# Task goal
Without altering a single word, repeat the records that follow.

Dataset entries:

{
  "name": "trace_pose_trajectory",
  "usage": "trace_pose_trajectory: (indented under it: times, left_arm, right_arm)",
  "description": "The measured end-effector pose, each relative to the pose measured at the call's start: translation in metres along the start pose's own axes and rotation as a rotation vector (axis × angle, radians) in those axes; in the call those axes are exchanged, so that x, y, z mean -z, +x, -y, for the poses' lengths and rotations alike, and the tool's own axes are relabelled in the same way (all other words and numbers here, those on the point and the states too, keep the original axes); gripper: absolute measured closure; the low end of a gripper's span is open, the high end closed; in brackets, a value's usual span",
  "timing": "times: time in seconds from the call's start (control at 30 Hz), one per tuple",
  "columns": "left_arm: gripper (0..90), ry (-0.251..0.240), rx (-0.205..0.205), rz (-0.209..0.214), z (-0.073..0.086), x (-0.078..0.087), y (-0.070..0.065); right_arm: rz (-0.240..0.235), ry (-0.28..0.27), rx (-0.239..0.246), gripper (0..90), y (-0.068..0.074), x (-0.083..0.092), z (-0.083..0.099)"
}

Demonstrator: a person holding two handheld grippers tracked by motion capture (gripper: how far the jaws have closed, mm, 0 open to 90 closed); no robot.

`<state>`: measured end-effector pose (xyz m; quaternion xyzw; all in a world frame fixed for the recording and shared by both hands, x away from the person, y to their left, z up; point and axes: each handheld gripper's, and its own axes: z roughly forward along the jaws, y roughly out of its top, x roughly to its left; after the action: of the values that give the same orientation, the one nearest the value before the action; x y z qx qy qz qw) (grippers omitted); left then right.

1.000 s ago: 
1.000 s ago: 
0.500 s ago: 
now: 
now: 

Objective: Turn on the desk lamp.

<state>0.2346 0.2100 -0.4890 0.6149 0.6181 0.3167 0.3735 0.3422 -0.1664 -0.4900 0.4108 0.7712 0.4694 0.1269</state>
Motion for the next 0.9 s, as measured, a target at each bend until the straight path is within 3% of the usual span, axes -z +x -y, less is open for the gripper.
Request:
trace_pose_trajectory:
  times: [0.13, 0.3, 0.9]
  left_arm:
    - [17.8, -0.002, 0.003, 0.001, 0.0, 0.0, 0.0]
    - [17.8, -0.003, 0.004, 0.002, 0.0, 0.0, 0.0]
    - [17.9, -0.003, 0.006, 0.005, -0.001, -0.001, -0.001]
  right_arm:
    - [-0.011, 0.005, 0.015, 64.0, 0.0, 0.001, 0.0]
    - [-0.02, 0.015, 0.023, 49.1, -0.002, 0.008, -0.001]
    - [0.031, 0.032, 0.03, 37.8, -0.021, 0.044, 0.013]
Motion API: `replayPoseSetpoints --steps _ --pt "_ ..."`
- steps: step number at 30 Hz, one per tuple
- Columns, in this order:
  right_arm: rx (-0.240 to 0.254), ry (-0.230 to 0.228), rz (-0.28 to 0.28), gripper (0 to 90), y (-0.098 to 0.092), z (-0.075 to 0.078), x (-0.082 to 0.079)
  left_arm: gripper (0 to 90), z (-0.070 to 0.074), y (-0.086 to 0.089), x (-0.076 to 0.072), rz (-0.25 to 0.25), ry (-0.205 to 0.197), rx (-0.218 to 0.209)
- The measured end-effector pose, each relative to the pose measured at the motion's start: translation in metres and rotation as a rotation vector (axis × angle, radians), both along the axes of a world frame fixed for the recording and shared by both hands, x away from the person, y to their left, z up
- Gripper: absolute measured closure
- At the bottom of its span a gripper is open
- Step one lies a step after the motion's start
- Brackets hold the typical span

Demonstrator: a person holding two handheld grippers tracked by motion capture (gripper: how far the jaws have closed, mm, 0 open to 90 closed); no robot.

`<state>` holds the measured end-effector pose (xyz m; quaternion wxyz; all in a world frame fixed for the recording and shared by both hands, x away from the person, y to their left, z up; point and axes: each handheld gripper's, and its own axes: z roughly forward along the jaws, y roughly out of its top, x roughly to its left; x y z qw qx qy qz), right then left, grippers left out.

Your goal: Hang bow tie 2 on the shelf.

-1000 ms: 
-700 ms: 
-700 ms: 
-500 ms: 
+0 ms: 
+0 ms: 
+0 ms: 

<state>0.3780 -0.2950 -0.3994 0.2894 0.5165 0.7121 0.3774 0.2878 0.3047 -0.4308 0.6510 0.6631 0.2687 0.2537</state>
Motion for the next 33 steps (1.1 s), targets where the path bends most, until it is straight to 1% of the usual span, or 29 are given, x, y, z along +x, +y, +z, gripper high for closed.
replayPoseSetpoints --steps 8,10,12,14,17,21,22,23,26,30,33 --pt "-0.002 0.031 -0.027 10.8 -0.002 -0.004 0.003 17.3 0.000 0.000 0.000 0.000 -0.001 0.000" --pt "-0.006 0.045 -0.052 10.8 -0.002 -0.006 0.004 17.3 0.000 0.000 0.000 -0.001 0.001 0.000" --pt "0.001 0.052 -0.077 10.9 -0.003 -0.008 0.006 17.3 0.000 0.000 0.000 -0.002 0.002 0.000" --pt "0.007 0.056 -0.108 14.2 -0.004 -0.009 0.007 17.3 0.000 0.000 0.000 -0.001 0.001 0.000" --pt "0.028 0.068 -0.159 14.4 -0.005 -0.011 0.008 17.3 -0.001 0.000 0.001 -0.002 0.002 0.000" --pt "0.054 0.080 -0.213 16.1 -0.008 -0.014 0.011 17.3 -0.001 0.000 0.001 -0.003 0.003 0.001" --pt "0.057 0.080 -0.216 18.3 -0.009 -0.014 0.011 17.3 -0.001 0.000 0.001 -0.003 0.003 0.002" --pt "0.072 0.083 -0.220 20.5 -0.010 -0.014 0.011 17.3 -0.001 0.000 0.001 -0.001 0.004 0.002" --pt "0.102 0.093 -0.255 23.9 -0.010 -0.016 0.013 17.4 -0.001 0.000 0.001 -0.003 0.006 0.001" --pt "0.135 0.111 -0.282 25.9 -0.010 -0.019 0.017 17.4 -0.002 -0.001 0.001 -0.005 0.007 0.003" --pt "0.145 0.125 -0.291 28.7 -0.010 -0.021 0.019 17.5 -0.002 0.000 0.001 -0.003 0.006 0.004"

# Exercise output
{
  "name": "trace_pose_trajectory",
  "usage": "trace_pose_trajectory: (indented under it: times, left_arm, right_arm)",
  "description": "The measured end-effector pose, each relative to the pose measured at the call's start: translation in metres along the start pose's own axes and rotation as a rotation vector (axis × angle, radians) in those axes; in the call those axes are exchanged, so that x, y, z mean -z, +x, -y, for the poses' lengths and rotations alike, and the tool's own axes are relabelled in the same way (all other words and numbers here, those on the point and the states too, keep the original axes); gripper: absolute measured closure; the low end of a gripper's span is open, the high end closed; in brackets, a value's usual span",
  "timing": "times: time in seconds from the call's start (control at 30 Hz), one per tuple",
  "columns": "left_arm: gripper (0..90), ry (-0.251..0.240), rx (-0.205..0.205), rz (-0.209..0.214), z (-0.073..0.086), x (-0.078..0.087), y (-0.070..0.065); right_arm: rz (-0.240..0.235), ry (-0.28..0.27), rx (-0.239..0.246), gripper (0..90), y (-0.068..0.074), x (-0.083..0.092), z (-0.083..0.099)"
}

Demonstrator: a person holding two handheld grippers tracked by motion capture (gripper: how far the jaws have closed, mm, 0 open to 90 closed); no robot.

`<state>`: measured end-effector pose (xyz m; quaternion xyzw; all in a world frame fixed for the recording and shared by both hands, x away from the person, y to their left, z up; point and axes: each handheld gripper's, and its own axes: z roughly forward along the jaws, y roughly out of its top, x roughly to its left; after the action: of the values that give the same orientation, the one nearest the value before the action; x y z qx qy qz qw) (grippers omitted); left then right.

1.000 s ago: 
1.000 s ago: 
0.500 s ago: 
now: 
now: 

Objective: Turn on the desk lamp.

<state>0.2346 0.2100 -0.4890 0.6149 0.6181 0.3167 0.3735 0.3422 -0.1664 -0.4900 0.4108 0.7712 0.4694 0.1269</state>
Motion for the next 0.9 s, as measured, a target at each bend until the straight path is within 3% of the usual span, axes -z +x -y, less is open for the gripper.
Request:
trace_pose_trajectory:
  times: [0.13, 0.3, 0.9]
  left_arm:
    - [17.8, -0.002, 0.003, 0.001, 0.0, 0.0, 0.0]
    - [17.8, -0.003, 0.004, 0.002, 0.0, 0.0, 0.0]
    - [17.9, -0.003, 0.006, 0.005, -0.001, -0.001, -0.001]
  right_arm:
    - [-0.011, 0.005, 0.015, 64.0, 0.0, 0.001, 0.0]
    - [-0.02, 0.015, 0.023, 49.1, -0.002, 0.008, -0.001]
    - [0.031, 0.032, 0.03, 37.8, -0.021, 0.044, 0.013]
Motion API: `replayPoseSetpoints --steps _ --pt "_ ..."`
- steps: step number at 30 Hz, one per tuple
- Columns, in this order:
  right_arm: rx (-0.240 to 0.254), ry (-0.230 to 0.228), rz (-0.28 to 0.28), gripper (0 to 90), y (-0.098 to 0.092), z (-0.075 to 0.078), x (-0.082 to 0.079)
  left_arm: gripper (0 to 90), z (-0.070 to 0.074), y (-0.086 to 0.089), x (-0.076 to 0.072), rz (-0.25 to 0.25), ry (-0.205 to 0.197), rx (-0.218 to 0.209)
- The measured end-effector pose, each relative to the pose measured at the motion's start: translation in metres and rotation as a rotation vector (axis × angle, radians), both along the axes of a world frame fixed for the recording and shared by both hands, x away from the person, y to their left, z up
- Gripper: absolute measured closure
- At the bottom of its span a gripper is open
- Step one lies a step after the motion's start
- Brackets hold the typical span

Demonstrator: a person holding two handheld grippers tracked by motion capture (gripper: how far the jaws have closed, mm, 0 open to 90 closed); no robot.

`<state>` holds the measured end-effector pose (xyz m; quaternion wxyz; all in a world frame fixed for the recording and shared by both hands, x away from the person, y to their left, z up; point and axes: each handheld gripper's, and its own axes: z roughly forward along the jaws, y roughly out of its top, x roughly to its left; x y z qw qx qy qz), right then left, grippers left out.

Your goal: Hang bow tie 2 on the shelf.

-1000 ms: 
-700 ms: 
-700 ms: 
-500 ms: 
+0 ms: 
+0 ms: 
+0 ms: 

<state>0.3780 -0.2950 -0.3994 0.2894 0.5165 0.7121 0.3774 0.2878 0.3047 -0.4308 0.6510 0.6631 0.2687 0.2537</state>
Motion for the next 33 steps (1.1 s), targets where the path bends most, until it is straight to 1% of the usual span, or 29 are given, x, y, z along +x, +y, +z, gripper high for closed.
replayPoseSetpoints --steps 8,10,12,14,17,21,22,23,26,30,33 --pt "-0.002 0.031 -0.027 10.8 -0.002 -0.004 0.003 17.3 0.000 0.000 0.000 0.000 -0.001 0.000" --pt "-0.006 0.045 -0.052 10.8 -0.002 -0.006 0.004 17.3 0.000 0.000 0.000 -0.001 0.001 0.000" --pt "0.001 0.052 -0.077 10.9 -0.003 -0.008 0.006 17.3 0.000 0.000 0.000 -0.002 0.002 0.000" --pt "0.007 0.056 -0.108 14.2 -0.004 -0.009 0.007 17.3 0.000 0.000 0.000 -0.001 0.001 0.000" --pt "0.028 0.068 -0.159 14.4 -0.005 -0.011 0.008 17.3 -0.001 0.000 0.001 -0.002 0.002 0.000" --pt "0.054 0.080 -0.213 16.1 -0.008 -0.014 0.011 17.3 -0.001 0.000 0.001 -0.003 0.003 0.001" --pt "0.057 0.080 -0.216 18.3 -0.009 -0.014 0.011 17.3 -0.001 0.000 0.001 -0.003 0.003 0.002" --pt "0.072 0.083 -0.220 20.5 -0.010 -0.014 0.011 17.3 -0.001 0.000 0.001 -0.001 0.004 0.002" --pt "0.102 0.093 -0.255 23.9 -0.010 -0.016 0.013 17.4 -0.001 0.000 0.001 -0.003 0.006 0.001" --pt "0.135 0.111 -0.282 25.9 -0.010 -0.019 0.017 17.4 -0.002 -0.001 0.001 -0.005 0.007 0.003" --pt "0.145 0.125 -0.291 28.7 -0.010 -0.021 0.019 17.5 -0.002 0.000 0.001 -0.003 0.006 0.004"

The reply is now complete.